> [Records to use]
++++++++++++++++++++
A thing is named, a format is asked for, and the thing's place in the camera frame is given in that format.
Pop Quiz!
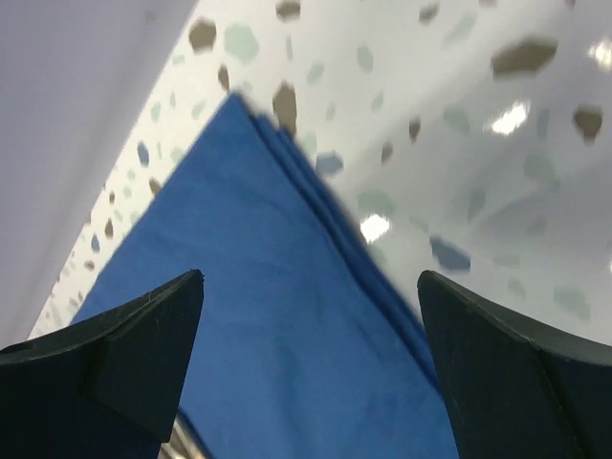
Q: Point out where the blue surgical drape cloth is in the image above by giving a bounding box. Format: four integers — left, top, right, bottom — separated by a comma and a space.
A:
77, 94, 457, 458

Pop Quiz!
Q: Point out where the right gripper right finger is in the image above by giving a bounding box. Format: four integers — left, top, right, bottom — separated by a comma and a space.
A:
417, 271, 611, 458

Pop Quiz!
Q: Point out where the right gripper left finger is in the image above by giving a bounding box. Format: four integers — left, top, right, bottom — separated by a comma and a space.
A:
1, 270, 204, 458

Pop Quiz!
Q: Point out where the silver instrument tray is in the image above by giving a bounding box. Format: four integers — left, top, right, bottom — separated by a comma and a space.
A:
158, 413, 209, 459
++++++++++++++++++++
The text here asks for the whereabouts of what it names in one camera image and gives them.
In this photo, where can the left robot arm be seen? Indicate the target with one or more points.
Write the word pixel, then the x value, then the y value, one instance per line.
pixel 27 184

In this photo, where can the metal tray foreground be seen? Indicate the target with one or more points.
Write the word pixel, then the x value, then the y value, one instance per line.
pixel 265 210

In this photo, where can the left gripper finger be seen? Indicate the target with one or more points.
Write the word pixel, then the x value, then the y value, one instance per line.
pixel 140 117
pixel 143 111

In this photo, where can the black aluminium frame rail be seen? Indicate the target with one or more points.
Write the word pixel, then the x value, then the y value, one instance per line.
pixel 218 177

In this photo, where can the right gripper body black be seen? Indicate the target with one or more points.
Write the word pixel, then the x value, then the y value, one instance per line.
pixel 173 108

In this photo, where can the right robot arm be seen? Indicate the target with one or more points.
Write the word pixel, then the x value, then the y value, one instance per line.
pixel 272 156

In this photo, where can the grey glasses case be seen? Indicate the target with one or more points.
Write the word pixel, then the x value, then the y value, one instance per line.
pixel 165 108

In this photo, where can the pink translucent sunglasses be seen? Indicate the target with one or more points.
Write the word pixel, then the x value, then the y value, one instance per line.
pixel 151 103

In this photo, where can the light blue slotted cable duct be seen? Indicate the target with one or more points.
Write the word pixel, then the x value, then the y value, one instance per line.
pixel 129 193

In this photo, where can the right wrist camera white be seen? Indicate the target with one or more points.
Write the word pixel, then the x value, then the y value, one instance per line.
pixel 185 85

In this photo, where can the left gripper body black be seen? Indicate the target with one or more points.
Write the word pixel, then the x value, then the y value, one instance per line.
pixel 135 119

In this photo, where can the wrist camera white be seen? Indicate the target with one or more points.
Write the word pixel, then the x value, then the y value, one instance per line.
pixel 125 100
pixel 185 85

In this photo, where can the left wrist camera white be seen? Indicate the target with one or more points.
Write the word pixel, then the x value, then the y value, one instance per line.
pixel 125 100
++++++++++++++++++++
> [Problem requirements] Search the records for the string "above" and, wherever a line contains it, please copy that line.

> [Answer area]
Q: Point out where the blue surgical drape cloth is in the image above by giving a bounding box. Format: four integers — left, top, right, bottom — separated by a comma and a space.
Q: Point out where the right gripper right finger is in the image above by giving a bounding box. Format: four integers — left, top, right, bottom — separated by a comma and a space.
Q: Point out where the right gripper left finger is in the image above by giving a bounding box. Format: four integers — left, top, right, bottom — separated by a comma and a space.
Q: Point out where the silver instrument tray is in the image above by giving a bounding box. Format: four integers — left, top, right, bottom — separated by a comma and a space.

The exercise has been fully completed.